From Iceland — Checkmate

Checkmate

Published December 18, 2012

Checkmate

Recently, sculptures around Reykjavík have been disappearing. Either a science fiction movie is coming true with aliens abducting earthly monuments or officials in Reykjavík have decided that the time had come for some of them to be uprooted.
“He has now come off the podium and down to earth,” remarked artist Magnús Tómasson after his sculpture “The Unknown Official” was moved this September from where he had stood since 1993, in a small and not often-visited park between Lækjargata and Hotel Borg. Reykjavík Art Museum Director Hafþór Yngvason’s dream was realised as the two-meter tall, smartly dressed man with an unchiselled basalt rock torso was relocated closer to City Hall where he finally roams among the real-life city officials at work.
This isn’t the only sculpture that Hafþór has had a hand in moving. He has also been involved in sculpting the city’s public spaces through the relocation of another sculpture, namely Spanish artist Santiago Sierra’s “The Black Cone.” The sculpture was part of Sierra’s exhibition at the Reykjavík Art Museum earlier this year, and was quite controversial from the start.
The 180 centimetre-tall stone was originally located at Austurvöllur square in front of Parliament where the artist invited spectators to watch as he shoved a black steel cone into it on January 20. He created this permanent crack in the rock on the third anniversary of the demonstrations at Austurvöllur, which led to the collapse of a government in 2009. With his performance, Sierra wanted to remind people of the importance of civil rights and civil disobedience.
Sierra gave the city the sculpture on the condition that it stayed at its original location. However, as Sierra’s exhibition at the Reykjavík Art Museum concluded, members of Parliament began voicing their dissatisfaction over having that sculpture in their front yard.
This led to further discussions amongst members of City Council, with one of them arguing that an artist who has previously performed exploitative art, such as paying impoverished people to get a line tattooed on their back, cannot claim a spot in front of Parliament under the banner of human rights. Another claimed that the 2009 protest was an act of violence and should not be honoured at such a “holy” place in the city.
On September 21, the sculpture was relocated to another corner of Austurvöllur square.
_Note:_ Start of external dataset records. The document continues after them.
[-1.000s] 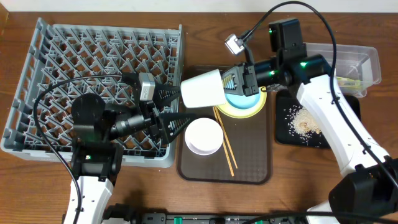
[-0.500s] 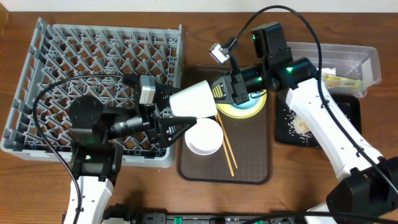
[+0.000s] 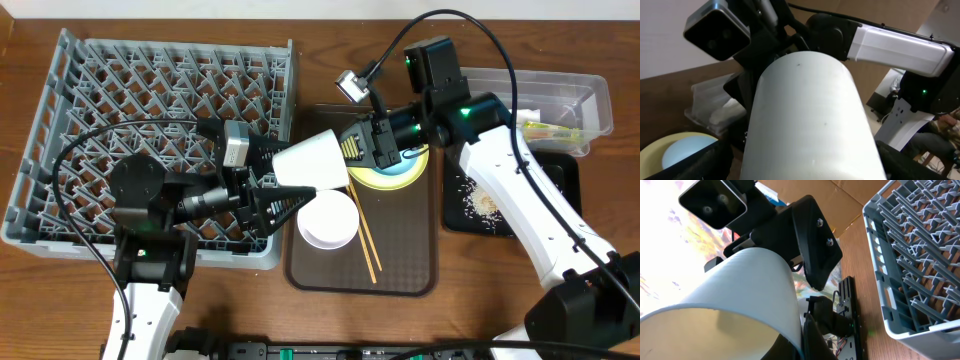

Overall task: Sort waste into correct bins and load items into the dishwasher
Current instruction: 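Hand the cup from the right gripper to the left gripper, then lower the cup into the dish rack with the left gripper and release, then reach the left gripper to the tray and grasp the white saucer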

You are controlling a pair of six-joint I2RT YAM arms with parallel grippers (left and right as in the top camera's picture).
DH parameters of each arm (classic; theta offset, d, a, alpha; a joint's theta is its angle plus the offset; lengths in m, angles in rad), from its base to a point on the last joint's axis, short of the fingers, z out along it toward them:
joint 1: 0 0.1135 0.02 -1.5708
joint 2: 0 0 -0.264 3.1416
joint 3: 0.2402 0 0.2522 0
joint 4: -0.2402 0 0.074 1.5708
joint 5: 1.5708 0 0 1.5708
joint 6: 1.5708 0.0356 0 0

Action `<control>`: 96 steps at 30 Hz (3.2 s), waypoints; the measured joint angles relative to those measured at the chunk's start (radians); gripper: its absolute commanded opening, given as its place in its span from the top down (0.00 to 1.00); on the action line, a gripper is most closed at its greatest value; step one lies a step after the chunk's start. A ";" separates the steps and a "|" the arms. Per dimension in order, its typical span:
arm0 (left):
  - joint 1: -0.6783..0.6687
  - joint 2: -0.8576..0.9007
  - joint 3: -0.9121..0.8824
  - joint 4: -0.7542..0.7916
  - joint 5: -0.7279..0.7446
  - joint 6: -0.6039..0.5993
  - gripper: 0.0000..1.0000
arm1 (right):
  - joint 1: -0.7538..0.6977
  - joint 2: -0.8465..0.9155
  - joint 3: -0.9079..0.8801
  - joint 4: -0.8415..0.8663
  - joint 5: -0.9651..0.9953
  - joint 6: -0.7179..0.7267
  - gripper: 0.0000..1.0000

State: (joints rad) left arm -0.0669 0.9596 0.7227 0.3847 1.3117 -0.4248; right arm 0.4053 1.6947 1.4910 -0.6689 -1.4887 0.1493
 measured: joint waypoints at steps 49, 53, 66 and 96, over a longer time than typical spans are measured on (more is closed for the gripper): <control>0.147 -0.017 0.048 -0.817 -0.819 0.137 0.45 | -0.235 -0.002 0.000 -0.389 0.853 -0.068 0.62; 0.182 -0.024 0.143 -0.987 -0.978 0.145 0.45 | -0.235 -0.027 0.000 -0.456 0.993 -0.112 0.61; 0.269 0.112 0.237 -1.193 -1.143 0.153 0.45 | -0.254 -0.241 0.031 -0.486 1.217 -0.155 0.57; 0.086 0.248 0.367 -1.149 -1.141 0.168 0.00 | -0.254 -0.237 0.032 -0.496 1.262 -0.148 0.01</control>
State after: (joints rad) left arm 0.0193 1.2072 1.0897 -0.7647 0.1707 -0.2565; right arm 0.1516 1.4578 1.5227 -1.1652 -0.2264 0.0010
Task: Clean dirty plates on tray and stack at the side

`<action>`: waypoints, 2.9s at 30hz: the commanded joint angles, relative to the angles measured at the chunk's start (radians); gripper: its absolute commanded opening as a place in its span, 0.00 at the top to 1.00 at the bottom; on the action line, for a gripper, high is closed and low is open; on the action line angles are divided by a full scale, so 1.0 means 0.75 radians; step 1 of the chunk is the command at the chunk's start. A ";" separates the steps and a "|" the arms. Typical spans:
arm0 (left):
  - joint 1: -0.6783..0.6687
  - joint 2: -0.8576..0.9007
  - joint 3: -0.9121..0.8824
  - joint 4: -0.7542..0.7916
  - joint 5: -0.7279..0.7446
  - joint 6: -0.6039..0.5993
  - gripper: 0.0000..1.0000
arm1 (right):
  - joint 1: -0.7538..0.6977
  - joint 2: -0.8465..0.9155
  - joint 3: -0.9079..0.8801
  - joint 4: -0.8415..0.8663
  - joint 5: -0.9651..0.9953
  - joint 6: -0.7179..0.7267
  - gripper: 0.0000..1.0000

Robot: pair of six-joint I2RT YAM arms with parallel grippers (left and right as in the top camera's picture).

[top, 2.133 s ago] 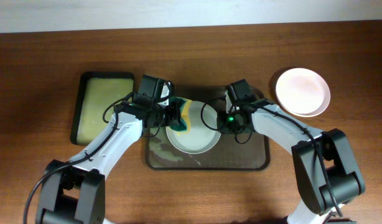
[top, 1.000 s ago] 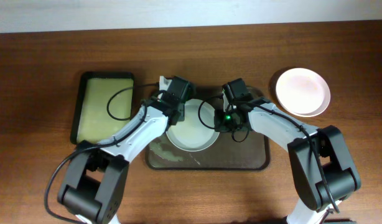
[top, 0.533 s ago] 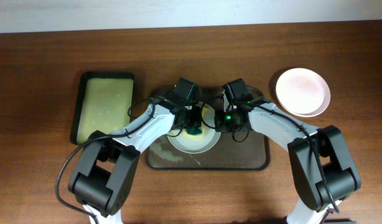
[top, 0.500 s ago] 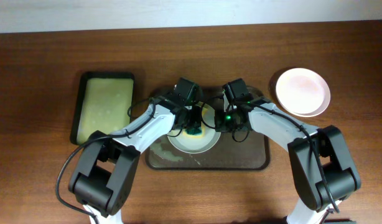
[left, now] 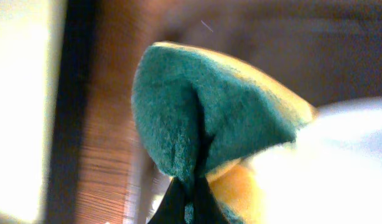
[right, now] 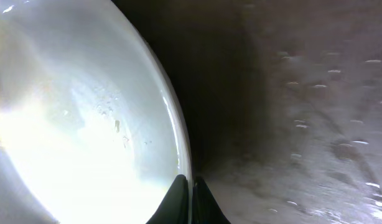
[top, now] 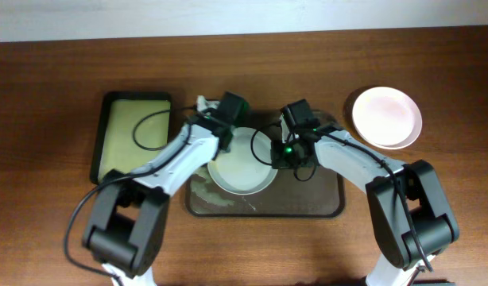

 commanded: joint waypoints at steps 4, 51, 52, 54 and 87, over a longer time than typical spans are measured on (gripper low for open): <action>0.241 -0.319 0.055 0.002 0.256 0.002 1.00 | -0.017 -0.080 0.220 -0.160 0.182 -0.169 0.96; 0.809 -0.265 0.080 0.041 0.626 0.179 0.01 | 0.563 -0.101 0.717 -0.563 1.408 -0.708 0.96; 0.809 -0.264 0.080 0.040 0.626 0.179 0.01 | 0.561 -0.114 0.727 -0.576 1.523 -0.660 0.96; 0.809 -0.264 0.080 0.041 0.626 0.179 0.01 | 0.586 -0.165 0.761 -0.573 1.761 -0.569 0.96; 0.809 -0.265 0.080 0.041 0.626 0.179 0.01 | -1.257 0.198 0.637 -0.443 -0.187 -0.257 0.51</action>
Reykjavík thus kept its promise to the artist while easing the minds of parliamentarians. “A fine conclusion,” the Reykjavík Art Museum stated.
With such short time passing between the relocation of these two sculptures, one cannot help noticing a trend. The interpretation of Reykjavík’s public spaces are up for debate—they have become the venue for a slow, over-sized and unusually significant game of chess.
At a ceremony celebrating The Unknown Official’s new location, both the mayor of Reykjavík and the Reykjavík Art Museum director showed up with a briefcase in the same style as the sculpted figure, to pose in front of it. One could see why the officials found it suitable in their nearest environment. While posing in front of the sculpture, the officials seemed to find some kind of relief in the correlation generated with the posing. While trying to fit the part the mayor of Reykjavík, Jón Gnarr huddled up to the sculpture and directed a question to the stone figure, desperately exclaiming: “What would you do?!” Passing through with the task at hand, carrying the huge weight of unchiselled basalt on his shoulders, not minding what undefined factors he will meet on the way, the unknown official embodies a common response to a partisan situation in Iceland: Well, everybody is doing their best. A warm and comforting greeting to a fellow official.
Sierra’s unshaped rock gives off a less comfortable vibe. Its formlessness attempts to echo the statement of the people. In question are the unknowns that don’t carry the weapon of the briefcase but their right in creating friction in public space. As the citizens of Reykjavík reclaimed this public space during the 2008–2009 demonstrations, it became a platform for marking a territory. This time the manoeuvring within public space didn’t involve tear gas but a very subtle gesture of checkmate.